Python has firmly established itself as one of the main programming languages used in Data Science [1]. There are many, freely available Python packages for working with all kinds of data and performing different kinds of analysis, from general statistics to very domain-specific procedures. The same holds true for spatial data that we are dealing with in typical GIS projects. There are various packages for importing and exporting data coming in different GIS formats into a Python project and manipulating, analyzing and visualizing the data with Python code--and you will get to know quite a few of these packages in this lesson. We provide a short overview on the packages we consider most important below.
In Data Science, one common principle is that projects should be cleanly and exhaustively documented, including all data used, how the data has been processed and analyzed, and the results of the analyses. The underlying point of view is that science should be easily reproducible to assure a high quality and to benefit future research as well as application in practice. One idea to achieve full transparency and reproducibility is to combine describing text, code, and analysis results into a single report that can be published, shared, and used by anyone to rerun the steps of the analysis.
In the Python world, such executable reports are very commonly created in the form of Jupyter Notebooks. Jupyter Notebook [2] is an open-source web-based software tool that allows you to create documents that combine runnable Python code (and code from other languages as well), its output, as well as formatted text, images, etc.,. in a normal text document. Figure 3.1 shows you a brief part of a Jupyter Notebook, the one we are going to create in this lesson’s walkthrough.
While Jupyter Notebook has been developed within the Python ecosystem, it can be used with other programming languages. For instance, the R language that you may have experience in or heard about as one of the main languages used for statistical computing can be used in a Jupyter Notebook. One of the things you will see in this lesson is how one can actually combine Python and R code within a Jupyter notebook to realize a somewhat complex spatial data science project in the area of species distribution modeling, also termed ecological niche modeling [3].
It may be interesting for you to know that Esri is also supporting Jupyter Notebook [4] as a platform for conducting GIS projects with the help of their ArcGIS API for Python [5] library and Jupyter Notebook has been integrated into several Esri products including ArcGIS Pro [6].
After a quick look at the Python packages most commonly used in the context of data science projects, we will provide a more detailed overview on what is coming in the remainder of the lesson, so that you will be able to follow along easily without getting confused by all the different software packages we are going to use.

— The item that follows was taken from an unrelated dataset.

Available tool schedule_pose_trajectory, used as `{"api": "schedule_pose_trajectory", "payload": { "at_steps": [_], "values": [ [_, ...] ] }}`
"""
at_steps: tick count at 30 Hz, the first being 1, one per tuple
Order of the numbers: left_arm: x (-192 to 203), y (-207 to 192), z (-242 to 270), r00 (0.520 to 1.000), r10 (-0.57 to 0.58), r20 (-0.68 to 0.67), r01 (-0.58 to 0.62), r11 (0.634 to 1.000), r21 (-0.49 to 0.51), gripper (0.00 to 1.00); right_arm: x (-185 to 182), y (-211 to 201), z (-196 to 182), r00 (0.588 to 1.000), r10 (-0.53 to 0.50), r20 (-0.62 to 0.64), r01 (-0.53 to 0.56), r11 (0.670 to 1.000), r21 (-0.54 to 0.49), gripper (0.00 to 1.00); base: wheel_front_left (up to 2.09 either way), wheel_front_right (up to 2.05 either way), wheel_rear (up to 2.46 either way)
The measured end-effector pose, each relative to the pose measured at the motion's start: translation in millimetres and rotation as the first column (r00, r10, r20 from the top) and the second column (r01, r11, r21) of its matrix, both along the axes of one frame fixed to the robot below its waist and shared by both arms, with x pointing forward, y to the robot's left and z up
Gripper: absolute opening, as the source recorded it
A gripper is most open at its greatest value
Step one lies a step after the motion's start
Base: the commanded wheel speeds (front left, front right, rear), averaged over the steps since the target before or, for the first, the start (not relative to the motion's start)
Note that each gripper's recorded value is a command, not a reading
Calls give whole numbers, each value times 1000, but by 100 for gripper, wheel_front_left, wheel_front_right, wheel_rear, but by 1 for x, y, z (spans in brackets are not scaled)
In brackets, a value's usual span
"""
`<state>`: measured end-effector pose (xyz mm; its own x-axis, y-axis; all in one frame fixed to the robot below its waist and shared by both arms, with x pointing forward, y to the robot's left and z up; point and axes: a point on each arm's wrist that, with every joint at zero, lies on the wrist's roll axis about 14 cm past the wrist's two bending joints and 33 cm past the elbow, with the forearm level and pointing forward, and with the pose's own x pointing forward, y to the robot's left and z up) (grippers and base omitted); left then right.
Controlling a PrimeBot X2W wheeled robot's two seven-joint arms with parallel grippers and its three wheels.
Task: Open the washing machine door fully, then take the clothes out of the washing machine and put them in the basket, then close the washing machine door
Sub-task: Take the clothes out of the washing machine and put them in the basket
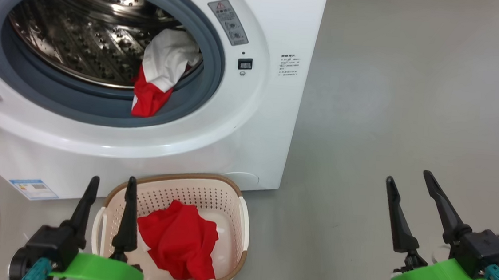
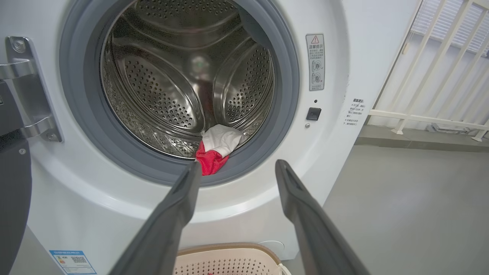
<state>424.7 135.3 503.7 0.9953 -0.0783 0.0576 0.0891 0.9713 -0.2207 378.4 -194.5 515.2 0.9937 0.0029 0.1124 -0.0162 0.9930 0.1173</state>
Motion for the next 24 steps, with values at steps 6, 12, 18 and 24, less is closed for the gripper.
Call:
{"api": "schedule_pose_trajectory", "payload": {
  "at_steps": [6, 12, 18, 24],
  "values": [
    [-15, 10, 16, 998, 28, 53, -29, 999, 23, 100, -16, -10, 4, 999, -34, 11, 34, 999, 1, 100, 0, 0, 0],
    [-31, 14, 15, 998, 38, 52, -41, 998, 41, 100, -32, -20, 8, 997, -70, 24, 70, 998, 2, 100, 0, 0, 0],
    [-48, 17, 8, 999, 43, 29, -45, 997, 59, 100, -47, -23, 7, 996, -84, 23, 84, 996, 8, 100, 0, 0, 0],
    [-54, 18, 9, 999, 44, 31, -46, 997, 64, 100, -52, -22, 10, 996, -82, 33, 81, 997, 13, 100, 0, 0, 0]
  ]
}}
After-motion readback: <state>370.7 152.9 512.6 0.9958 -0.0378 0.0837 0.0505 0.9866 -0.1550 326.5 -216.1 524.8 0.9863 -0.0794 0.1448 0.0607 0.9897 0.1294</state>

It would be impossible to introduce or even just list all the packages available for conducting spatial data analysis projects in Python here, so the following is just a small selection of those that we consider most important.
numpy (Python numpy page [7], Wikipedia numpy page [8]) stands for “Numerical Python” and is a library that adds support for efficiently dealing with large and multi-dimensional arrays and matrices to Python together with a large number of mathematical operations to apply to these arrays, including many matrix and linear algebra operations. Many other Python packages are built on top of the functionality provided by numpy.
matplotlib (Python matplotlib page [9], Wikipedia matplot page [10]) is an example of a Python library that builds on numpy. Its main focus is on producing plots and embedding them into Python applications. Take a quick look at its Wikipedia page to see a few examples of plots that can be generated with matplotlib. We will be using matplotlib a few times in this lesson’s walkthrough to quickly create simple map plots of spatial data.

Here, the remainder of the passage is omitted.